Problem to work on. Scan the lines below for the word "camera". Copy each line you find it in.

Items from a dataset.
..............................

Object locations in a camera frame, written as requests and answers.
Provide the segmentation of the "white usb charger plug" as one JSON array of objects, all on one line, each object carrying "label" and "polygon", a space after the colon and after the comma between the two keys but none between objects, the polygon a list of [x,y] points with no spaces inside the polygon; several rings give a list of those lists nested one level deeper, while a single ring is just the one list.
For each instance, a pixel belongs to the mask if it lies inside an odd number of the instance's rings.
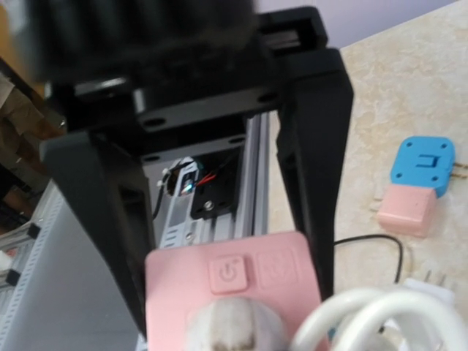
[{"label": "white usb charger plug", "polygon": [[447,275],[445,273],[440,276],[436,276],[432,273],[431,270],[429,270],[422,280],[416,278],[406,278],[403,281],[402,286],[410,290],[425,293],[435,297],[447,305],[453,306],[455,303],[455,293],[448,287],[446,278]]}]

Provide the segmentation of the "pink socket block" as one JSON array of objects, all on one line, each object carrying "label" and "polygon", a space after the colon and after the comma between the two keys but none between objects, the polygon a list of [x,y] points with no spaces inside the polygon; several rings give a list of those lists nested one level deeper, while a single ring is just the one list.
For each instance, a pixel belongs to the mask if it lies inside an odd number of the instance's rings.
[{"label": "pink socket block", "polygon": [[182,350],[196,313],[219,299],[265,304],[288,336],[321,303],[308,241],[298,232],[153,250],[145,273],[149,350]]}]

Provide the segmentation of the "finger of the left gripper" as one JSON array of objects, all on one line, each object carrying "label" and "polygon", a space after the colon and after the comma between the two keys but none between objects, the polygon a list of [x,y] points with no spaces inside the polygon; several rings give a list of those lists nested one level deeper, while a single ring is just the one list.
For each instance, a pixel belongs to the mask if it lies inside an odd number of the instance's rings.
[{"label": "finger of the left gripper", "polygon": [[284,62],[277,159],[295,228],[306,236],[326,299],[333,294],[335,213],[354,93],[335,48]]},{"label": "finger of the left gripper", "polygon": [[146,333],[145,259],[156,241],[141,164],[91,132],[46,140],[39,152],[110,269],[138,330]]}]

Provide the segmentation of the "white power strip cable plug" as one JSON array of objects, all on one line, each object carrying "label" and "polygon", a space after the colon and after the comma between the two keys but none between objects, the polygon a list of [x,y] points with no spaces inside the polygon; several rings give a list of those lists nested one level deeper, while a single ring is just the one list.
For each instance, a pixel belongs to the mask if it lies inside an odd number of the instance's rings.
[{"label": "white power strip cable plug", "polygon": [[221,298],[189,320],[185,350],[287,350],[279,314],[251,298]]}]

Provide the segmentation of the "blue plug adapter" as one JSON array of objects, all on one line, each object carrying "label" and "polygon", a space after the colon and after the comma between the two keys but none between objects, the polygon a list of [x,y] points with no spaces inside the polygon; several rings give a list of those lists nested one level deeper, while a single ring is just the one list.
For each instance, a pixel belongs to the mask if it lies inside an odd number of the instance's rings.
[{"label": "blue plug adapter", "polygon": [[448,190],[456,147],[446,137],[412,136],[402,141],[390,172],[392,184],[433,189],[437,198]]}]

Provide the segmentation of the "pink plug adapter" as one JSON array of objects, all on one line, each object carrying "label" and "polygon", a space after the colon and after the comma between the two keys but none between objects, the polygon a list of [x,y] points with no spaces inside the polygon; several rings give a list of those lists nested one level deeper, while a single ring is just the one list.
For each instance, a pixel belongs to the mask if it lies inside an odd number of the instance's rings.
[{"label": "pink plug adapter", "polygon": [[424,238],[431,226],[436,201],[437,194],[432,188],[391,184],[377,211],[377,222],[388,232]]}]

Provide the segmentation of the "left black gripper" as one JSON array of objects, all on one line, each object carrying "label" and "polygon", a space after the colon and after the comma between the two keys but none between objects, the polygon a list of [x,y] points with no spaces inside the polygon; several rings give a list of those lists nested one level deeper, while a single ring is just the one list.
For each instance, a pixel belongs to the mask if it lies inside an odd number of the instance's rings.
[{"label": "left black gripper", "polygon": [[48,96],[72,132],[133,156],[236,143],[275,110],[284,60],[328,38],[315,7],[54,7],[60,48]]}]

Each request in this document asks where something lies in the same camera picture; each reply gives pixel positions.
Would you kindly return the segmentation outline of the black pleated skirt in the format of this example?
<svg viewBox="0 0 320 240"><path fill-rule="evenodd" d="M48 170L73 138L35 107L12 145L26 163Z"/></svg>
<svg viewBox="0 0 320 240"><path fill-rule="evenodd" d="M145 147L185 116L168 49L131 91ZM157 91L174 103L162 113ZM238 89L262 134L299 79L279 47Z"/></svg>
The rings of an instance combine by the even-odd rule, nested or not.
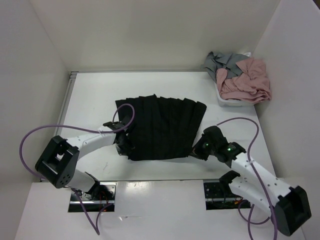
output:
<svg viewBox="0 0 320 240"><path fill-rule="evenodd" d="M207 109L199 101L156 95L121 99L115 104L120 121L127 123L135 114L124 142L117 145L118 153L132 161L187 157Z"/></svg>

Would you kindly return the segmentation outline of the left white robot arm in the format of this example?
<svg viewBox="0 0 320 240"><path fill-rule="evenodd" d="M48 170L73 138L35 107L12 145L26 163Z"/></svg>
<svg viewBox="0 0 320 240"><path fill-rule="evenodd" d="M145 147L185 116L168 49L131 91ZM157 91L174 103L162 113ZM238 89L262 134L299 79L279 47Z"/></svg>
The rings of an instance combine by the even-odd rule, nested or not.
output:
<svg viewBox="0 0 320 240"><path fill-rule="evenodd" d="M116 145L117 150L133 149L127 138L128 122L106 122L97 133L88 133L71 138L56 135L51 138L35 169L55 188L68 187L81 191L88 200L99 196L101 183L92 174L82 172L77 163L84 156L106 146Z"/></svg>

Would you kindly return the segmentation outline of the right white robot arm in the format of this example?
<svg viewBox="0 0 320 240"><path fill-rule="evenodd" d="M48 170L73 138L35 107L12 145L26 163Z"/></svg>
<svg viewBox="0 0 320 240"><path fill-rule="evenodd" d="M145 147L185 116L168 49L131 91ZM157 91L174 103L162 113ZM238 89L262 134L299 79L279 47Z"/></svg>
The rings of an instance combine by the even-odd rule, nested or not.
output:
<svg viewBox="0 0 320 240"><path fill-rule="evenodd" d="M226 198L244 198L268 214L277 230L289 237L312 216L307 192L291 186L256 162L246 149L229 142L218 126L206 128L192 149L192 156L214 156L229 171L219 178L219 191Z"/></svg>

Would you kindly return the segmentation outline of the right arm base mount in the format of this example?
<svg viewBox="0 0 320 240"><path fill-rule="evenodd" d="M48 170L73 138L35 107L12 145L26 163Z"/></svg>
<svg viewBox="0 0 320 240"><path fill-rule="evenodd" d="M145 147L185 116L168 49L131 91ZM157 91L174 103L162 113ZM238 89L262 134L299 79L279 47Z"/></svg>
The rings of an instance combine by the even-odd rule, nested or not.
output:
<svg viewBox="0 0 320 240"><path fill-rule="evenodd" d="M207 211L237 209L240 204L241 209L251 208L248 201L244 201L243 197L225 189L218 179L204 180L203 189Z"/></svg>

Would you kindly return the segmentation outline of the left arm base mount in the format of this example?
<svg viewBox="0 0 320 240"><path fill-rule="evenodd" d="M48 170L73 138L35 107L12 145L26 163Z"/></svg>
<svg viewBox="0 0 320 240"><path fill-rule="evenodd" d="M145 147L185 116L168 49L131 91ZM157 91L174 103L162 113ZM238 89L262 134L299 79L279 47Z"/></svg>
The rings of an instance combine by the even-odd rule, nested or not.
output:
<svg viewBox="0 0 320 240"><path fill-rule="evenodd" d="M87 212L98 213L114 212L115 211L115 198L116 198L116 182L101 182L98 190L92 194L83 192L81 190L72 191L70 195L69 213L83 212L82 204Z"/></svg>

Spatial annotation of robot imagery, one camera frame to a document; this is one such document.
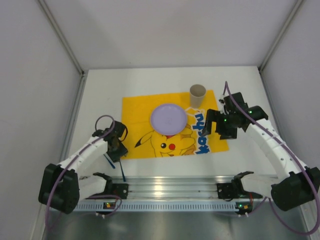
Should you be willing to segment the blue metallic fork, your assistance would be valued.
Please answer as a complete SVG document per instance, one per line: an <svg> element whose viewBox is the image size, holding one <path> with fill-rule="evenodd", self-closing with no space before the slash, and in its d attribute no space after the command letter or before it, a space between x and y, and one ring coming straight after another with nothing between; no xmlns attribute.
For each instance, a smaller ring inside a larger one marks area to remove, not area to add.
<svg viewBox="0 0 320 240"><path fill-rule="evenodd" d="M108 158L108 156L106 154L103 155L105 157L105 159L108 161L108 163L110 164L110 166L115 169L115 165L113 164L113 162Z"/></svg>

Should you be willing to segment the blue metallic spoon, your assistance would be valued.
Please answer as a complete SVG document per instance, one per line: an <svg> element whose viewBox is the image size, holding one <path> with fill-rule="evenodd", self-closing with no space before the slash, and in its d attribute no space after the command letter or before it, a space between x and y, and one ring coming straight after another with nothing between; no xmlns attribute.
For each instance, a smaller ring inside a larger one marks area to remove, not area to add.
<svg viewBox="0 0 320 240"><path fill-rule="evenodd" d="M122 165L121 160L119 160L119 165L120 165L120 170L121 170L122 180L123 180L123 182L124 182L124 183L126 183L126 182L127 182L127 180L126 180L126 176L125 176L125 173L124 173L124 169L123 169L123 165Z"/></svg>

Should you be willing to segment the beige paper cup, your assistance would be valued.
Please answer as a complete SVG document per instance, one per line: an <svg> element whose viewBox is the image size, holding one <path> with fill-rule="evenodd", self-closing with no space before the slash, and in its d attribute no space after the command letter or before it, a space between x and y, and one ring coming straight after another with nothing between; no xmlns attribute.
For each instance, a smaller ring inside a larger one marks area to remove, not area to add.
<svg viewBox="0 0 320 240"><path fill-rule="evenodd" d="M206 88L201 84L194 84L189 89L189 101L192 108L199 108L207 93Z"/></svg>

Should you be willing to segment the purple plastic plate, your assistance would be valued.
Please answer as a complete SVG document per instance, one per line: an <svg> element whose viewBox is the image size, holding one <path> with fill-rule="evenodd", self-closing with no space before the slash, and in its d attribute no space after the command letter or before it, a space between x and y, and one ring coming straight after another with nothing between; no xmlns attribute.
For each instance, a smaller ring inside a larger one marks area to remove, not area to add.
<svg viewBox="0 0 320 240"><path fill-rule="evenodd" d="M150 115L150 124L159 134L171 136L179 134L187 125L185 110L177 104L164 103L157 106Z"/></svg>

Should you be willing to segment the yellow pikachu cloth placemat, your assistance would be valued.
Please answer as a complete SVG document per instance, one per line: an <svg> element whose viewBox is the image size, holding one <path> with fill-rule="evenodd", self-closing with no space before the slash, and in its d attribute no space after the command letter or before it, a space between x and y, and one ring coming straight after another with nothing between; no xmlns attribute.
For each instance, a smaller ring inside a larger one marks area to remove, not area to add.
<svg viewBox="0 0 320 240"><path fill-rule="evenodd" d="M187 124L181 133L161 135L152 128L151 114L162 104L176 104L185 110ZM212 90L206 92L200 108L190 107L187 92L123 98L121 122L128 129L128 135L123 139L123 144L128 149L126 158L162 158L228 151L227 141L221 140L217 133L201 135L207 110L217 108Z"/></svg>

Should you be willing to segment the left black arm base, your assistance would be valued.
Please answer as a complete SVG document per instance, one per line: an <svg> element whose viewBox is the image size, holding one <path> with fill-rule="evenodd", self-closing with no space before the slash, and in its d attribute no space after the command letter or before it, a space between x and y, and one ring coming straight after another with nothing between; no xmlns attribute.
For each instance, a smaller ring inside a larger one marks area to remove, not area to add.
<svg viewBox="0 0 320 240"><path fill-rule="evenodd" d="M129 184L126 182L116 183L112 177L96 172L89 178L83 179L84 185L81 187L80 196L83 199L127 199Z"/></svg>

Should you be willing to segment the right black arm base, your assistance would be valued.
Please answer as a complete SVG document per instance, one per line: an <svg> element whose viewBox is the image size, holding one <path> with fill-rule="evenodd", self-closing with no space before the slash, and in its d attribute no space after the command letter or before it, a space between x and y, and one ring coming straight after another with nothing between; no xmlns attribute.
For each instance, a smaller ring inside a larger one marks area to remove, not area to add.
<svg viewBox="0 0 320 240"><path fill-rule="evenodd" d="M233 199L246 199L250 197L253 197L253 199L262 199L263 196L258 193L245 191L241 183L241 179L244 176L247 176L253 173L254 173L253 171L241 172L235 175L231 180L231 182L217 183L216 186L217 186L218 198L225 200L227 202L230 202Z"/></svg>

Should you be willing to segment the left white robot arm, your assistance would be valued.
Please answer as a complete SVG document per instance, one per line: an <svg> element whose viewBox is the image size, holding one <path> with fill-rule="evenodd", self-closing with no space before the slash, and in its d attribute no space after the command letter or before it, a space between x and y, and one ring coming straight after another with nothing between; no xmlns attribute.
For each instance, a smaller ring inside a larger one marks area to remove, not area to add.
<svg viewBox="0 0 320 240"><path fill-rule="evenodd" d="M61 213L70 214L85 199L114 198L126 199L129 185L113 183L110 176L95 172L85 175L100 157L112 165L128 154L123 140L128 128L119 121L110 127L96 129L88 142L66 160L45 169L39 190L38 201Z"/></svg>

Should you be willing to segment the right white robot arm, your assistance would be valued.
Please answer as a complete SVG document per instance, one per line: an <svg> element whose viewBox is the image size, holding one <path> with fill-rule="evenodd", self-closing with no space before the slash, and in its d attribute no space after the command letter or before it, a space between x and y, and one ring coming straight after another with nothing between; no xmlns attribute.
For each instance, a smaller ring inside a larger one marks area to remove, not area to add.
<svg viewBox="0 0 320 240"><path fill-rule="evenodd" d="M258 105L249 107L240 92L220 99L221 111L208 109L202 135L212 132L212 123L220 139L236 139L242 129L261 149L275 170L277 178L246 171L231 181L237 195L255 193L273 200L282 211L320 199L320 170L299 160L280 138L266 112Z"/></svg>

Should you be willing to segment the aluminium mounting rail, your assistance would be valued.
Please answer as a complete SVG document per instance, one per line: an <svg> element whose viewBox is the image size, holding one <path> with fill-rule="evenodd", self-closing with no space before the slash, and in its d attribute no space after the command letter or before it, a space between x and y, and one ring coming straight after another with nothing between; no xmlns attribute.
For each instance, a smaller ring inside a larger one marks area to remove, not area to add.
<svg viewBox="0 0 320 240"><path fill-rule="evenodd" d="M42 179L38 201L50 207L61 208L68 205L76 205L83 199L81 187L83 179L92 175L76 177L65 174L61 179L57 176L45 176ZM120 177L112 177L115 183L124 183ZM171 178L151 177L132 178L129 184L126 200L177 200L177 199L216 199L218 198L217 183L230 183L231 179L225 176L200 177L200 178Z"/></svg>

..............................

Final answer.
Object locations in a camera frame, written as requests and answers.
Each request in this document asks where something lies in the same camera picture; each reply gives pixel positions.
Spatial annotation of robot imagery, one camera frame to a document; this is one such document.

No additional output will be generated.